§ **ASSIGNMENT**
All lines in the listing below that hold the string "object" are to be tallied, with only the total reported.

--- INPUT ---

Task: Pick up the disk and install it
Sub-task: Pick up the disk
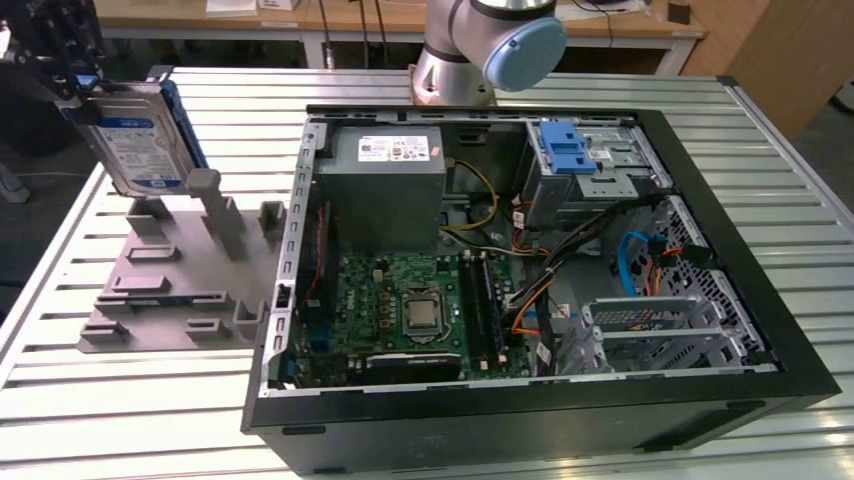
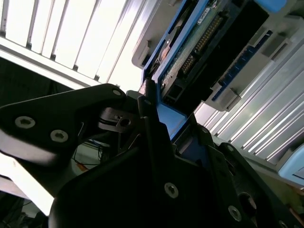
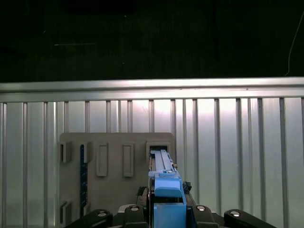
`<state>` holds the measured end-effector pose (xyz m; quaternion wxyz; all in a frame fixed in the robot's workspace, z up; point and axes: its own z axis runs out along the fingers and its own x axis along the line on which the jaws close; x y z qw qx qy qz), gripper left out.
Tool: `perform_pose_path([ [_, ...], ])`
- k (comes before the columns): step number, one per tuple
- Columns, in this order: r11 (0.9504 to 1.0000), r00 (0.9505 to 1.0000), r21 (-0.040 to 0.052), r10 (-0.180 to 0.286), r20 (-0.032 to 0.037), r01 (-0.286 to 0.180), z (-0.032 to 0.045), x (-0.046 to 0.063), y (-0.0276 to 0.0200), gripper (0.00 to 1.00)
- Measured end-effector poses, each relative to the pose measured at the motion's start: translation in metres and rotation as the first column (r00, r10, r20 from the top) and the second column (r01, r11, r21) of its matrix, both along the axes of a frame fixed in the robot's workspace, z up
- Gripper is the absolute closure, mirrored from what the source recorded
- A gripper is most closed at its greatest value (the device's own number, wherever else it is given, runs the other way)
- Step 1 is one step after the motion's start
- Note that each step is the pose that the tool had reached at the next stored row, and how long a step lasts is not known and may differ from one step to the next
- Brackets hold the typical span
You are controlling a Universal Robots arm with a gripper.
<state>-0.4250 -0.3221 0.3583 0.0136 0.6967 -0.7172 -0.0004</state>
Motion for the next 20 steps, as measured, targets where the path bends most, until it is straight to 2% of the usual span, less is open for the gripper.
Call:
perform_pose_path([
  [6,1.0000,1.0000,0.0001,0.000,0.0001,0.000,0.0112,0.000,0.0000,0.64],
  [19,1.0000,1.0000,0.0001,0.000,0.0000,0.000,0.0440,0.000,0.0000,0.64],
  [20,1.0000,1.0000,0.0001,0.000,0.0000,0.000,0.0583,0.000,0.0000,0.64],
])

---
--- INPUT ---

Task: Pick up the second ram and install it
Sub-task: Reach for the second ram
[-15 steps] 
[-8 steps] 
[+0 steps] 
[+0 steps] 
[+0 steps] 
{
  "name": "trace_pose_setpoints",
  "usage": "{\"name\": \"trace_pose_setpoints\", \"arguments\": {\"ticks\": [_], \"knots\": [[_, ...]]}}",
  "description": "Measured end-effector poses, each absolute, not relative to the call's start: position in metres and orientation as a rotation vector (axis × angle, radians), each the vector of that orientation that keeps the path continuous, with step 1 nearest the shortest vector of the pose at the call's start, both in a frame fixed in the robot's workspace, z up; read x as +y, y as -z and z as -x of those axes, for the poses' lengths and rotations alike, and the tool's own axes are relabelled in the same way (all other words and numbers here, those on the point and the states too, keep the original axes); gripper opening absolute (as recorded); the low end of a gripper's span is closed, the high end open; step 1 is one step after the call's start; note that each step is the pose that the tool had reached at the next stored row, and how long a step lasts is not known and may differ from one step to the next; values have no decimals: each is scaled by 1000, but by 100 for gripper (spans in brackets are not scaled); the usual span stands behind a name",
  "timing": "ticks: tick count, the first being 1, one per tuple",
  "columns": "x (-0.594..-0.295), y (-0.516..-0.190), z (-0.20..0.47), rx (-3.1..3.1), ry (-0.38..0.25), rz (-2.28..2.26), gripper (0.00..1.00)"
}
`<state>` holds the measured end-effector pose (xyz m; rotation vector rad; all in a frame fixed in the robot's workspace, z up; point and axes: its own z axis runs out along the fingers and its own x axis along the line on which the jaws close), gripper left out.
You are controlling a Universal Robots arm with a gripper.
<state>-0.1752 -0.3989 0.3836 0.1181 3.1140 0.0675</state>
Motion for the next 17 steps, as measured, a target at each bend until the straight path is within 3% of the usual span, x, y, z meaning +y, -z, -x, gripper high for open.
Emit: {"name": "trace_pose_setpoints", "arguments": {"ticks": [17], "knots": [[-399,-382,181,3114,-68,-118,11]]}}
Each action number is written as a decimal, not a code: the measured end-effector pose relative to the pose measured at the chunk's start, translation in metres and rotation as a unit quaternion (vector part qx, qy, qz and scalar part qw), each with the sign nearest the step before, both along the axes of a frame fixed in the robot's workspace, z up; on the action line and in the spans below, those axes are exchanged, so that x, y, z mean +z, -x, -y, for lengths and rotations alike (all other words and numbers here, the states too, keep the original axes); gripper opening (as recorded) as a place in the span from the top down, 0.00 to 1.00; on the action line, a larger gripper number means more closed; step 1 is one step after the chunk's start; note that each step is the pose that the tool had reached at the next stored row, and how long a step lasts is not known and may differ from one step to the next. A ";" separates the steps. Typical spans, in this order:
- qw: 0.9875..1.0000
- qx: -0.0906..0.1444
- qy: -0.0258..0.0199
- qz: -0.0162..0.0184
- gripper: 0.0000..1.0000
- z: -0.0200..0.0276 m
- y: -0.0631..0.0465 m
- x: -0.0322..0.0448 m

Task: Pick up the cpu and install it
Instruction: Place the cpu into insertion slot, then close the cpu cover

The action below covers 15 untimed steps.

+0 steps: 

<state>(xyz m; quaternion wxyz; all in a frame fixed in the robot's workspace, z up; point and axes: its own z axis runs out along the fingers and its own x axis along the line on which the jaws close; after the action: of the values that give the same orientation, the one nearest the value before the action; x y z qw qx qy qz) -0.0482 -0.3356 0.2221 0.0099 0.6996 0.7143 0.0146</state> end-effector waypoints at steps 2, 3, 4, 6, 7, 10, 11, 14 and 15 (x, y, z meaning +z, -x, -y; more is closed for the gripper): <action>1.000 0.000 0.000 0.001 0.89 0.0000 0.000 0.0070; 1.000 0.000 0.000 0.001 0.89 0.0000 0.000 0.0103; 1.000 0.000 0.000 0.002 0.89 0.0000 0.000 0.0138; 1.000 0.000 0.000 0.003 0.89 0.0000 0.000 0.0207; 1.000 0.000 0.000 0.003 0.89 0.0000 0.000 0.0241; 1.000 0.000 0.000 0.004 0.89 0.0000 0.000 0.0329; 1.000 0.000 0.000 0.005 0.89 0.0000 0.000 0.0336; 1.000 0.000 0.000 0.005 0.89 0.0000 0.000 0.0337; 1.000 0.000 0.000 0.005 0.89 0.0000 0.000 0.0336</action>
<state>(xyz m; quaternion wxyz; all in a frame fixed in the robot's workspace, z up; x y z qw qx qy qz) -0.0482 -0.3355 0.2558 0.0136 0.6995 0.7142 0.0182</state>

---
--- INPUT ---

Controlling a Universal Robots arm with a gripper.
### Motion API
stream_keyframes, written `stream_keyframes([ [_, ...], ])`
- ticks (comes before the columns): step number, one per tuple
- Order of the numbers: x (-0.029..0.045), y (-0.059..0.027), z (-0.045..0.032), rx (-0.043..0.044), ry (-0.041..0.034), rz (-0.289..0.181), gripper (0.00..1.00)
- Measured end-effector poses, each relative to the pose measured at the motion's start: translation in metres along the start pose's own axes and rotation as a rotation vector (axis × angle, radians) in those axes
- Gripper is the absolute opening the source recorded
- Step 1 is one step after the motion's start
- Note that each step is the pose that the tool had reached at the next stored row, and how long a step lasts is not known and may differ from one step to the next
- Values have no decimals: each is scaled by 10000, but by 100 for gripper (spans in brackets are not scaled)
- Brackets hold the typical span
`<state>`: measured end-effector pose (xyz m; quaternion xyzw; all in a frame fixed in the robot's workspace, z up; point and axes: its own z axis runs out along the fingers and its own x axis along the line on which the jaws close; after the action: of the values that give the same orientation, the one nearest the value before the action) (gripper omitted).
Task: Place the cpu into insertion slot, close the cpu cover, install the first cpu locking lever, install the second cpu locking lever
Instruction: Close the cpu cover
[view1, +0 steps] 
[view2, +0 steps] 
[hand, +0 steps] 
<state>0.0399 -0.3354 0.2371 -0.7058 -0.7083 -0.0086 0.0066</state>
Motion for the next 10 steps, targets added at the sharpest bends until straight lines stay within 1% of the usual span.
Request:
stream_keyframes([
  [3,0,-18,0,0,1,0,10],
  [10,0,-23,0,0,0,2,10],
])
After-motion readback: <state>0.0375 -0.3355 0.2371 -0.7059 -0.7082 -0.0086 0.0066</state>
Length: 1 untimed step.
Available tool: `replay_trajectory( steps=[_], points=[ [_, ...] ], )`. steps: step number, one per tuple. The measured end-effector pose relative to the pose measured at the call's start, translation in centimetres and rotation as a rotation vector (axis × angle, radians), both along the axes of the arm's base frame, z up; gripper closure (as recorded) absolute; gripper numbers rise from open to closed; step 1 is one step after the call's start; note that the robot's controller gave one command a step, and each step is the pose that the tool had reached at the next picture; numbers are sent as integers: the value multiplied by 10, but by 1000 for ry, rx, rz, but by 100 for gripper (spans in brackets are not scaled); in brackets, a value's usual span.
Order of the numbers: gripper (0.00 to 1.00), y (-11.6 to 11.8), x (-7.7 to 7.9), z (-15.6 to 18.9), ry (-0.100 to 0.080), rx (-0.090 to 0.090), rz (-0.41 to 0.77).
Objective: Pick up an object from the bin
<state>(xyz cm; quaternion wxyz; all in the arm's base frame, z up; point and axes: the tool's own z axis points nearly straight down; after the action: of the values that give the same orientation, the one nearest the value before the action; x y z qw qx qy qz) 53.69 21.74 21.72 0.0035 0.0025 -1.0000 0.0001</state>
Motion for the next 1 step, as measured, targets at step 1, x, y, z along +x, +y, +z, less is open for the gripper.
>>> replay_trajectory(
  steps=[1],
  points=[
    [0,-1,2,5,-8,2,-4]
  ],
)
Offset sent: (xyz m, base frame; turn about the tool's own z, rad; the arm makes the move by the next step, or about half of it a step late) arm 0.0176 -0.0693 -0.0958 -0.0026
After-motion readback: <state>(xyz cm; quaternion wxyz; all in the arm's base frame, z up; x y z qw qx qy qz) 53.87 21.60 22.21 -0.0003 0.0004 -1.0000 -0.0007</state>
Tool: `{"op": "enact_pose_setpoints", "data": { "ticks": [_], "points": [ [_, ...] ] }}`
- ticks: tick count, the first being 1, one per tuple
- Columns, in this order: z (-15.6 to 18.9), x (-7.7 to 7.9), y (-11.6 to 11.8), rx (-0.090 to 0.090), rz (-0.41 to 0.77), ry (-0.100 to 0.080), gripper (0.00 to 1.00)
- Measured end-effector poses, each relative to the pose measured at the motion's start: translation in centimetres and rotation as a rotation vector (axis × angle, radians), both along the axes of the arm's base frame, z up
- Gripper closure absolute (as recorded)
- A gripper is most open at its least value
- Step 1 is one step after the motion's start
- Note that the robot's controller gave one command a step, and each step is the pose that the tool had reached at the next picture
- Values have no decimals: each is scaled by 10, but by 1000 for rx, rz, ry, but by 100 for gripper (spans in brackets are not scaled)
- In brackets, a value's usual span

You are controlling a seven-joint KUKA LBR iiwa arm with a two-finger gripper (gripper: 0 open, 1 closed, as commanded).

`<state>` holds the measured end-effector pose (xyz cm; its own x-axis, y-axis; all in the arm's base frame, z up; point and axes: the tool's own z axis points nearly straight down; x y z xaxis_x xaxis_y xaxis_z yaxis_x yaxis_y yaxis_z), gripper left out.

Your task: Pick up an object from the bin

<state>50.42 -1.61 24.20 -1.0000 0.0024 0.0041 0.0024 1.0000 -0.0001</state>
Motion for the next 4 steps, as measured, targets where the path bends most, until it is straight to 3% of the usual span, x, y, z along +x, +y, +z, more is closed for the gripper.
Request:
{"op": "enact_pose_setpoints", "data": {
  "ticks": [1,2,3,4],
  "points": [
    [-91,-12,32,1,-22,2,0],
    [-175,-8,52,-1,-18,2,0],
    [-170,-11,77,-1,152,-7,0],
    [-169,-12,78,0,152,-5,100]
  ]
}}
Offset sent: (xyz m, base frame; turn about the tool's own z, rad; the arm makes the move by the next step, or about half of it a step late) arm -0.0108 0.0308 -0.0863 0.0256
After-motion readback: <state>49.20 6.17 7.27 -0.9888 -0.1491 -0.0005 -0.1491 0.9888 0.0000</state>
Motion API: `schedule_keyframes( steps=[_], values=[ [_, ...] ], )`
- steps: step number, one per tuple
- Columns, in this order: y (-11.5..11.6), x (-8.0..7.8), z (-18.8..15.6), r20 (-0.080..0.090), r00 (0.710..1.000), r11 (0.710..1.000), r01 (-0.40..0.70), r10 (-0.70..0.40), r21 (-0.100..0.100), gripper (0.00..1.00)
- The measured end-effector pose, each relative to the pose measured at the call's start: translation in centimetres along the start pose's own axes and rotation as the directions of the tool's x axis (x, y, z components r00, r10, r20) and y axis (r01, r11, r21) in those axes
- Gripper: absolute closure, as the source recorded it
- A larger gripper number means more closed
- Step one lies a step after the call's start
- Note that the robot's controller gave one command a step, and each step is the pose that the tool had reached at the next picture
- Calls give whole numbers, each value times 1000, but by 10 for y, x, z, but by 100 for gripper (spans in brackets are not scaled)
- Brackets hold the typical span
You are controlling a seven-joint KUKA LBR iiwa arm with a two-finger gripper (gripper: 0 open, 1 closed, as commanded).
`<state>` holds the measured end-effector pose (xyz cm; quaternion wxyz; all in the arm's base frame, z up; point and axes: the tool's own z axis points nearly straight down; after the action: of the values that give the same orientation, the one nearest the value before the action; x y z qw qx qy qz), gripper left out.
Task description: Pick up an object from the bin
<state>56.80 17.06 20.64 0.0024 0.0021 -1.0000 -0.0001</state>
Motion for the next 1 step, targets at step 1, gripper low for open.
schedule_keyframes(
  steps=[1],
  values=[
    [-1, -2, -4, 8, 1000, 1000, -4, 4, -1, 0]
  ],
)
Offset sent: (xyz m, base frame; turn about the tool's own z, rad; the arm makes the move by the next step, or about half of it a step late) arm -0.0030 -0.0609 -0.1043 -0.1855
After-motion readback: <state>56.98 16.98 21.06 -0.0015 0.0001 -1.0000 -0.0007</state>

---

§ **OUTPUT OF THE EXERCISE**
3